Exercise aim:
When you reach the listing, restate it word for word, leaving nothing out.
The input Start Marker
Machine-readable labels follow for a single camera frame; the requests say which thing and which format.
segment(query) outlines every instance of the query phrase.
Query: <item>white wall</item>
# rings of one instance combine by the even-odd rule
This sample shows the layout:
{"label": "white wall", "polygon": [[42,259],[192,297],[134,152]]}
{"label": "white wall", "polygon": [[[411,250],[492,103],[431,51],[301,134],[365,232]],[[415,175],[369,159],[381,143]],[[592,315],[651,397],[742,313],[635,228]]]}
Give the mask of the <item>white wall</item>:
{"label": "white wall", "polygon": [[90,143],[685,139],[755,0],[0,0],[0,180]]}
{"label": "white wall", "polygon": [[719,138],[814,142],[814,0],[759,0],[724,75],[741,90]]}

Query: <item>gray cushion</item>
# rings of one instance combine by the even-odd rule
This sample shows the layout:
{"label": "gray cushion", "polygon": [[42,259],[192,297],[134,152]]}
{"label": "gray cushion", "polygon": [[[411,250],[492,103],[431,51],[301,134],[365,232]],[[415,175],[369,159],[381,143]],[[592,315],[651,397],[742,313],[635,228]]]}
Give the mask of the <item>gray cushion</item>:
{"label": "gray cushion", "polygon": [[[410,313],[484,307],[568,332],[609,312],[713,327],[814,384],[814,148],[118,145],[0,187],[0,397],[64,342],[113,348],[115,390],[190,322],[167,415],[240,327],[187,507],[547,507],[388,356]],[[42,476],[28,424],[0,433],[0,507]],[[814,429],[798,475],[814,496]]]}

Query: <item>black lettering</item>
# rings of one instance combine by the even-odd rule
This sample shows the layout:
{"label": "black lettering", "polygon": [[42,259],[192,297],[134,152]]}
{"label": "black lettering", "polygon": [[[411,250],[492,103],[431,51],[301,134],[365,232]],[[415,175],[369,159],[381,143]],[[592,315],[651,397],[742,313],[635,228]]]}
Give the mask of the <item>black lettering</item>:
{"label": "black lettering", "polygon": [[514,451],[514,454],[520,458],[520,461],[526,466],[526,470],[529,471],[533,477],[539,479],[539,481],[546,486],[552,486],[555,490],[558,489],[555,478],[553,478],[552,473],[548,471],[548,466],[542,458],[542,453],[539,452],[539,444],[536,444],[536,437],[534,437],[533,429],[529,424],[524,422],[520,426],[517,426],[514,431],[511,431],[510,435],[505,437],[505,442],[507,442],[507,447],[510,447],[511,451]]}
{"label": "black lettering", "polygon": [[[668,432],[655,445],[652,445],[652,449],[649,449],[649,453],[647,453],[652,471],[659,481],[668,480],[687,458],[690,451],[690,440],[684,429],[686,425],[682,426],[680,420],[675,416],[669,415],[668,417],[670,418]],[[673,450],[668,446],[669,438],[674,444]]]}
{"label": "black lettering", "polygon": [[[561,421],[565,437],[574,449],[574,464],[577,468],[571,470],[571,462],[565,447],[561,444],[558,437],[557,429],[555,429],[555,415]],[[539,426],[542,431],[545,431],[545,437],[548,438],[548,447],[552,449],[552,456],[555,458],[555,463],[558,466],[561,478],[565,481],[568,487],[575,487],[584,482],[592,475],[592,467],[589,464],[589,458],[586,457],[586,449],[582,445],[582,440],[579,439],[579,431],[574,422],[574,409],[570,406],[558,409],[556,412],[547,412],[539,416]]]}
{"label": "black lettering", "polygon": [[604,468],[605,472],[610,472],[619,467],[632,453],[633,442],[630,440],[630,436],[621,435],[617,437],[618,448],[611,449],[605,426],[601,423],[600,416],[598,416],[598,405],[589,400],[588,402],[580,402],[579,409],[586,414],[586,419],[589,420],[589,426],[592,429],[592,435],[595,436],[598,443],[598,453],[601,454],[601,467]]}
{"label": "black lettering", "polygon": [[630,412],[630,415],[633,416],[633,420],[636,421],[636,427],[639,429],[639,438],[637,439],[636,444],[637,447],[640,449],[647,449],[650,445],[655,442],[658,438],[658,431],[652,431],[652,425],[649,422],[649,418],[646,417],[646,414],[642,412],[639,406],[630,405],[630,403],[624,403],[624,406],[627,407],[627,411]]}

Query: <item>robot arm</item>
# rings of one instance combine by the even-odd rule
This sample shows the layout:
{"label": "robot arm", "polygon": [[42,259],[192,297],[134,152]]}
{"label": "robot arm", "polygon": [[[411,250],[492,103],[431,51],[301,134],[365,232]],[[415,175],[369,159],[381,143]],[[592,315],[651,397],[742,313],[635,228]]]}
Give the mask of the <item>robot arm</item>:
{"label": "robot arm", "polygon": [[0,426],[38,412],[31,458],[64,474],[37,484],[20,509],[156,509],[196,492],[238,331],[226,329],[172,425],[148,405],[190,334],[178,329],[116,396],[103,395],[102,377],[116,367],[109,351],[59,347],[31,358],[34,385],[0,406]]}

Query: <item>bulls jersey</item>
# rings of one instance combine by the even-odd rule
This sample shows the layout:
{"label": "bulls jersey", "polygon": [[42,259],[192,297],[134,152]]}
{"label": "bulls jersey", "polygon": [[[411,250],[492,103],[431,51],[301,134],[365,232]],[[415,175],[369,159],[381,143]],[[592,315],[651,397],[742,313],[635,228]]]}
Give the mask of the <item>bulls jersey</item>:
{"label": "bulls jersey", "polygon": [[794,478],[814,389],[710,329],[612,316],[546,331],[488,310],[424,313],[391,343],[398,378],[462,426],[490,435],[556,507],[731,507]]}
The input End Marker
Written answer:
Machine-readable labels follow for a single camera frame; the requests say which thing and which format.
segment(query) outlines every instance of the query phrase.
Query: <item>white wall</item>
# rings of one instance combine by the even-odd rule
This sample shows the layout:
{"label": "white wall", "polygon": [[42,259],[192,297],[134,152]]}
{"label": "white wall", "polygon": [[[411,250],[492,103],[431,51],[301,134],[365,232]],[[415,175],[369,159],[381,143]],[[592,315],[651,397],[742,313],[635,228]]]}
Give the mask of the <item>white wall</item>:
{"label": "white wall", "polygon": [[90,143],[685,139],[755,0],[0,0],[0,180]]}
{"label": "white wall", "polygon": [[719,138],[814,142],[814,0],[759,0],[724,75],[741,90]]}

Query: <item>gray cushion</item>
# rings of one instance combine by the even-odd rule
This sample shows the layout:
{"label": "gray cushion", "polygon": [[42,259],[192,297],[134,152]]}
{"label": "gray cushion", "polygon": [[[411,250],[492,103],[431,51],[301,134],[365,232]],[[415,175],[369,159],[381,143]],[[592,315],[651,397],[742,313],[635,228]]]}
Give the mask of the <item>gray cushion</item>:
{"label": "gray cushion", "polygon": [[[410,313],[484,307],[568,332],[609,312],[713,327],[814,384],[814,148],[118,145],[0,187],[0,397],[64,342],[113,348],[115,390],[190,322],[167,415],[240,327],[187,507],[547,507],[388,356]],[[42,476],[28,424],[0,433],[0,507]],[[814,429],[798,475],[814,496]]]}

Query: <item>black lettering</item>
# rings of one instance combine by the even-odd rule
This sample shows the layout:
{"label": "black lettering", "polygon": [[42,259],[192,297],[134,152]]}
{"label": "black lettering", "polygon": [[[411,250],[492,103],[431,51],[301,134],[365,232]],[[415,175],[369,159],[381,143]],[[592,315],[651,397],[742,313],[635,228]]]}
Give the mask of the <item>black lettering</item>:
{"label": "black lettering", "polygon": [[514,451],[514,454],[520,458],[520,461],[526,466],[526,470],[529,471],[533,477],[539,479],[539,481],[546,486],[552,486],[555,490],[558,489],[555,478],[553,478],[552,473],[548,471],[548,466],[542,458],[542,453],[539,452],[539,444],[536,444],[536,437],[534,437],[533,429],[529,424],[524,422],[520,426],[517,426],[514,431],[511,431],[510,435],[505,437],[505,442],[507,442],[507,447],[510,447],[511,451]]}
{"label": "black lettering", "polygon": [[[668,432],[655,445],[652,445],[652,449],[649,449],[649,453],[647,453],[652,471],[659,481],[668,480],[687,458],[690,451],[690,440],[684,429],[686,425],[682,426],[680,420],[675,416],[669,415],[668,417],[670,418]],[[673,450],[668,446],[669,438],[674,444]]]}
{"label": "black lettering", "polygon": [[[561,421],[565,437],[574,449],[574,464],[577,468],[571,470],[571,462],[565,447],[561,444],[558,437],[557,429],[555,429],[555,415]],[[539,426],[542,431],[545,431],[545,437],[548,438],[548,447],[552,449],[552,456],[555,458],[555,463],[558,466],[561,478],[565,481],[568,487],[575,487],[584,482],[592,475],[592,467],[589,464],[589,458],[586,457],[586,449],[582,445],[582,440],[579,439],[579,431],[574,422],[574,409],[570,406],[558,409],[556,412],[547,412],[539,416]]]}
{"label": "black lettering", "polygon": [[604,468],[605,472],[610,472],[619,467],[632,453],[633,442],[630,440],[630,436],[621,435],[617,437],[618,448],[611,449],[605,426],[601,423],[600,416],[598,416],[598,405],[589,400],[588,402],[580,402],[579,409],[586,414],[586,419],[589,420],[589,426],[592,429],[592,435],[595,436],[598,443],[598,453],[601,454],[601,467]]}
{"label": "black lettering", "polygon": [[630,412],[630,415],[633,416],[633,420],[636,421],[636,427],[639,429],[639,438],[637,439],[636,444],[637,447],[640,449],[647,449],[650,445],[655,442],[658,438],[658,431],[652,431],[652,425],[649,422],[649,418],[646,417],[646,414],[642,412],[639,406],[630,405],[630,403],[624,403],[624,406],[627,407],[627,411]]}

Query: <item>robot arm</item>
# rings of one instance combine by the even-odd rule
This sample shows the layout:
{"label": "robot arm", "polygon": [[42,259],[192,297],[134,152]]}
{"label": "robot arm", "polygon": [[[411,250],[492,103],[431,51],[301,134],[365,232]],[[415,175],[369,159],[381,143]],[[592,315],[651,397],[742,313],[635,228]]]}
Give the mask of the <item>robot arm</item>:
{"label": "robot arm", "polygon": [[0,426],[38,412],[31,458],[64,474],[37,484],[20,509],[156,509],[196,492],[238,331],[226,329],[172,425],[148,405],[190,334],[178,329],[116,396],[103,395],[102,377],[116,367],[109,351],[59,347],[31,358],[34,385],[0,406]]}

Query: <item>bulls jersey</item>
# rings of one instance combine by the even-odd rule
This sample shows the layout:
{"label": "bulls jersey", "polygon": [[42,259],[192,297],[134,152]]}
{"label": "bulls jersey", "polygon": [[[411,250],[492,103],[431,51],[301,134],[365,232]],[[415,175],[369,159],[381,143]],[[592,315],[651,397],[742,313],[635,228]]]}
Give the mask of the <item>bulls jersey</item>:
{"label": "bulls jersey", "polygon": [[794,478],[814,389],[710,329],[612,316],[546,331],[488,310],[424,313],[391,343],[398,378],[462,426],[490,435],[556,507],[731,507]]}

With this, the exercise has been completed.